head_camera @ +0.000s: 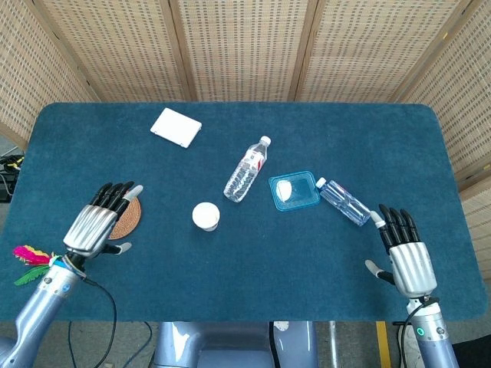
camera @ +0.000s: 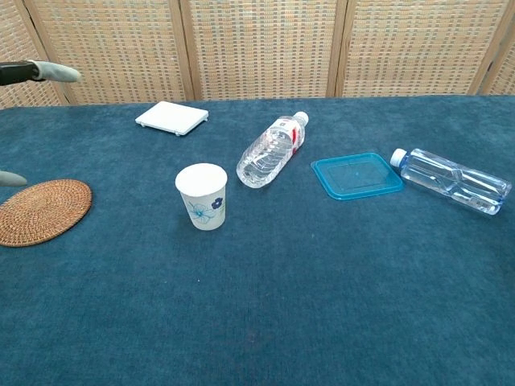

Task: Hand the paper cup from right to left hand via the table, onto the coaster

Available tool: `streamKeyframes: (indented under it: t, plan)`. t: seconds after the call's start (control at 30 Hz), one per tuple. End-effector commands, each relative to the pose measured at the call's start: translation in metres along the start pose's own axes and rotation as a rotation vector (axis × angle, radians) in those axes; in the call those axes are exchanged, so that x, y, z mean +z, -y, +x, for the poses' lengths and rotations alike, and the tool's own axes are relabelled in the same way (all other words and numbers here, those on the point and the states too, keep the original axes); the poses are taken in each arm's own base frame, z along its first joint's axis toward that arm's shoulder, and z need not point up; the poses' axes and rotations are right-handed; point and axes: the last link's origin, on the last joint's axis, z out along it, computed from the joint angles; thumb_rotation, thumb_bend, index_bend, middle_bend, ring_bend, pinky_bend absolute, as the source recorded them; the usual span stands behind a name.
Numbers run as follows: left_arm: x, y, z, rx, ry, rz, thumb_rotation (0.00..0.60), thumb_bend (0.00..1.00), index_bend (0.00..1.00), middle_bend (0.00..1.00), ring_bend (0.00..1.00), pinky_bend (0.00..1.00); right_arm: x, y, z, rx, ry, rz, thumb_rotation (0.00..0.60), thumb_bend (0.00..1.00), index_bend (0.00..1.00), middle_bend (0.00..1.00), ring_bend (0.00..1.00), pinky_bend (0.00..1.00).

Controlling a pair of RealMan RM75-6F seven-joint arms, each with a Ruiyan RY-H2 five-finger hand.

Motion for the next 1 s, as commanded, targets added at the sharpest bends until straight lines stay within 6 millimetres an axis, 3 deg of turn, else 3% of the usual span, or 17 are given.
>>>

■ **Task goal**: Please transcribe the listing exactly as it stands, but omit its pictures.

■ **Solved problem**:
head_camera @ +0.000s: 
camera @ +0.000s: 

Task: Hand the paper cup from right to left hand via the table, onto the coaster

Available tool: `streamKeyframes: (indented under it: t, plan)`. t: seconds after the call's start (control at 30 Hz), one per tuple. End-effector commands, each relative to the pose measured at the call's start: translation in metres along the start pose's own axes and rotation as a rotation vector (axis × angle, radians) in those axes; in the call those axes are exchanged, so that x, y, z mean +z, -y, +x, for the poses' lengths and rotations alike, and the tool's own axes are relabelled in the same way (all other words and numbers here, those on the point and the states too, keep the original axes); the poses are taken in each arm's own base frame, z along its first joint's axis toward that arm's shoulder, and z need not point up; the poses' axes and rotations are right-handed; point and axes: the last link's origin, on the last joint's axis, z out along it, computed from the joint angles; thumb_rotation, thumb_bend, index_bend, middle_bend, ring_bend, pinky_bend absolute, as the source recorded them; the usual span stands behind a name.
Numbers run as follows: left_arm: x, y, z, rx, ry, rz, thumb_rotation (0.00..0.60), thumb_bend (0.00..1.00), index_bend (0.00..1.00), middle_bend (0.00..1.00), ring_bend (0.00..1.00), pinky_bend (0.00..1.00); right_arm: x, y, z, rx, ry, rz, thumb_rotation (0.00..0.60), thumb_bend (0.00..1.00), index_bend (0.00..1.00), middle_bend (0.00..1.00), ring_bend (0.00..1.00), pinky_bend (0.00..1.00).

Controlling a pair of RealMan RM75-6F seven-joint arms, each with a Ruiyan RY-H2 five-finger hand.

Motion for the next 1 s, as commanded, targets added at the sharpest bends until straight lines stay within 6 millimetres an axis, 3 deg of turn, else 3% of the usual span, or 17 are given.
>>>

No more output is needed for this exercise.